I just saw Spike Lee's movie "Bamboozled" a couple of nights ago.
I don't think there's anything comparable for Mexican-Americans to that movie. Maybe "Zoot Suit" qualifies, but this was a whole different level. It's like this: "Do the Right Thing" was a slap upside the head. (And a lot of people reacted just like that - "hey, don't slap me! I didn't pay seven dollars to be slapped upside the head!")
Bamboozled was like a punch in the stomach.
When you see the whole twin histories of African America laid out like that, it's stunning. The twin histories, meaning the actual history, and the cinema/tv/pop culture history. Seeing the lawn jockeys, the cast iron banks, the posters and film clips, and how much that dehumanized caricature still sticks with people. There are a lot of people who see all blacks through a filter that says "thug." Or "animal." Or "clown." And like any good brainwashing technique, if you're told for a hundred years that you're nothing but a caricature, you start to accept it. Live the caricature. Do what they expect. Amos and Andy. Method and Red. Dre and Snoop.
We got our own caricatures. I mean, Cheech Marin better be collecting hell of a lot of Chicano art. He's got a lot to make up for.
My identity: I'm a middle-class second-generation Mexican-American. Mexican father, French-Canadian mother. So I claim latino (I don't claim "hispanic" unless I have to, because Hispanic is a made-up word that just sounds silly.) I think I see things more as a mixed-race American than as a latino, truth be told.

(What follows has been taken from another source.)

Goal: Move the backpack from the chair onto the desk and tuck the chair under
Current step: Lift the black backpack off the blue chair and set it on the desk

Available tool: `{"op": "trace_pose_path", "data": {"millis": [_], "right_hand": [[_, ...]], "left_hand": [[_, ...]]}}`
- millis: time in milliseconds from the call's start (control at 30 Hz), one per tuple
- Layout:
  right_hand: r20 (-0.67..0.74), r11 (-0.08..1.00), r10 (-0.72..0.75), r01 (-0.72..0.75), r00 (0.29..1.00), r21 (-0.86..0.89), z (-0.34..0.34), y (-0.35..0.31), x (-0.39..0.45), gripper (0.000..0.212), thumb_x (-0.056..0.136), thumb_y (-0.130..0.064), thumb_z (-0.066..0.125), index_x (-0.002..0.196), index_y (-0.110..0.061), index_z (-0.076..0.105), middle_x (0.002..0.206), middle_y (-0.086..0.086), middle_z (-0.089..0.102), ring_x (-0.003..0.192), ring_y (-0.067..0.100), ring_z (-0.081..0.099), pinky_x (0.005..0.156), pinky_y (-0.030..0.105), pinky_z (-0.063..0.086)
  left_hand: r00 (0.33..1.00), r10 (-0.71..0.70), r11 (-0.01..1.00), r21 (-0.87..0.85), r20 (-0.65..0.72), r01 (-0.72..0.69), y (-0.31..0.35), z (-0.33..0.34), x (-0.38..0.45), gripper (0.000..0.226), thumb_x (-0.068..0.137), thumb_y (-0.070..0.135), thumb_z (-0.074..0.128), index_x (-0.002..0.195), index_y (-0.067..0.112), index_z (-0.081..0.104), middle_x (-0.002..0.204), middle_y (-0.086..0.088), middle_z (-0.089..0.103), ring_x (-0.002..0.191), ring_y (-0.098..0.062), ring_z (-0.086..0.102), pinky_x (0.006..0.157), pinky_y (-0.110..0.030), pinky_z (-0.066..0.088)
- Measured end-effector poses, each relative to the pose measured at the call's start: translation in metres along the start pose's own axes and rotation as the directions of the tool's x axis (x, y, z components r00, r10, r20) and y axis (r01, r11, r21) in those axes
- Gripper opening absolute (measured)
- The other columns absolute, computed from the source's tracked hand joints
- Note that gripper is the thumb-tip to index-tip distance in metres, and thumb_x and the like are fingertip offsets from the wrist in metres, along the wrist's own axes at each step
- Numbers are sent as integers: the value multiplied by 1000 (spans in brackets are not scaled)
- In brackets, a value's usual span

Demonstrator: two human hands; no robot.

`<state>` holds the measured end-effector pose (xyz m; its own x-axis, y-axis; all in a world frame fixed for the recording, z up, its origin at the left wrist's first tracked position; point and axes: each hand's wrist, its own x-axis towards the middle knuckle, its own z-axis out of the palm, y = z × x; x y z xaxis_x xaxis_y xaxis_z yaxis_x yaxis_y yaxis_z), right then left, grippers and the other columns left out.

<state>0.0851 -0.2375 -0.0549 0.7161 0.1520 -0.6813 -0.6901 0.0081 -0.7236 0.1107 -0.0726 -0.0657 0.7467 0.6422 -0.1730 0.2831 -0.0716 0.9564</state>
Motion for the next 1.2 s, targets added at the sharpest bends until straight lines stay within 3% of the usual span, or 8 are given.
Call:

So I wasn't watching "Bamboozled" from the perspective of my culture being disrespected. It was more like watching a documentary on cultural assassination. I was watching the whole history of this country, how it can destroy an entire people.
I was reading a news magazine that had an article about "The Alamo" movie. Shame on anyone who saw that movie. The title of this article was "Mexicans? Bring 'em on!"
I can't believe someone didn't get fired over that.